London: Britain-based Gurkha war veterans are planning hunger strikes "unto death" in their fight for equal pensions.
Their campaign dates back to when Gurkha pensions were increased in 2007 but the hike did not apply to those who left the army before the Royal Gurkha Rifles were moved from Hong Kong to the UK in 1997.
According to The Times, one group of Gurkhas now plans to undertake an initial 13-day hunger strike before Remembrance Sunday on November 10 held to mark the end of World War I with one day for each Victoria Cross won by Gurkhas since they were first recruited to the army in 1815.
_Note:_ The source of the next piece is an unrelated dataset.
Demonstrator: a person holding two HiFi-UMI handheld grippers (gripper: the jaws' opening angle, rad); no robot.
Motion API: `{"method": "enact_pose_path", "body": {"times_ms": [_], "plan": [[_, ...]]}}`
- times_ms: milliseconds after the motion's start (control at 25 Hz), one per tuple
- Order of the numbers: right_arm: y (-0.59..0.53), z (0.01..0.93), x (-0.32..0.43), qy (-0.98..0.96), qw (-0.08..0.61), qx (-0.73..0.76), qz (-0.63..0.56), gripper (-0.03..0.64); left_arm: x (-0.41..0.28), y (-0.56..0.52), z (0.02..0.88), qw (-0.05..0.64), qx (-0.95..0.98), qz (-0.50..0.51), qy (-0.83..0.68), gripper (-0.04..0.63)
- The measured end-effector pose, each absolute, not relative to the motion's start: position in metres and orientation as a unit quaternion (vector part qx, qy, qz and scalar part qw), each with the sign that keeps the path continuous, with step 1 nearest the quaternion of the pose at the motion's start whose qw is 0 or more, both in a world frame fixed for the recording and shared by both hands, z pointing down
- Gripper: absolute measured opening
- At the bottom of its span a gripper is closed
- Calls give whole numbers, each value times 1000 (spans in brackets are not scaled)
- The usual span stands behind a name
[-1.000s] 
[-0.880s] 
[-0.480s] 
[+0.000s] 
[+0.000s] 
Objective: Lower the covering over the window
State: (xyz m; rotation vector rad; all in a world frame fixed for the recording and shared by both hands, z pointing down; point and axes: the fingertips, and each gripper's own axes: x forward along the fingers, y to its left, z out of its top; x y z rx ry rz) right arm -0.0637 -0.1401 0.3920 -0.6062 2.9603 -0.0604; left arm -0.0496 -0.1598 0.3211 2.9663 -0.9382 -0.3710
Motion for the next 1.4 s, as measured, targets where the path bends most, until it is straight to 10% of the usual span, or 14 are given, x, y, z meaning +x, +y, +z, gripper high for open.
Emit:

"In April we gave the government a six-month ultimatum that we would do this. Now we are preparing to go really for hunger strikes," said Gyanraj Rai, a veteran who will lead a second group of strikes hunger "unto death".
Before the 2007 increase, Gurkha pensions, based on the cost of living in Nepal where most of them retired, were about a third of those for British veterans.
In 2010, the Gurkhas lost a test case for equal pensions for those who left before the cut-off date. The year before, all Gurkha ex-servicemen gained the right to reside in Britain.
Rai, who served for 19 years, said that like many veterans living in the UK, they faced great hardship. "This is the only option I have left. We will follow Mahatma Gandhi?s example," he said in reference to the upcoming strikes.
A Ministry of Defence spokesman said the Gurkhas have been "fairly treated" in respect to their pensions.
"The Gurkha Pension Scheme is a very fair scheme, a view upheld by the Court of Appeal. For most Gurkhas it provides a pension at least as good, and in many cases better, than that given to their British counterparts with identical periods of service," he said.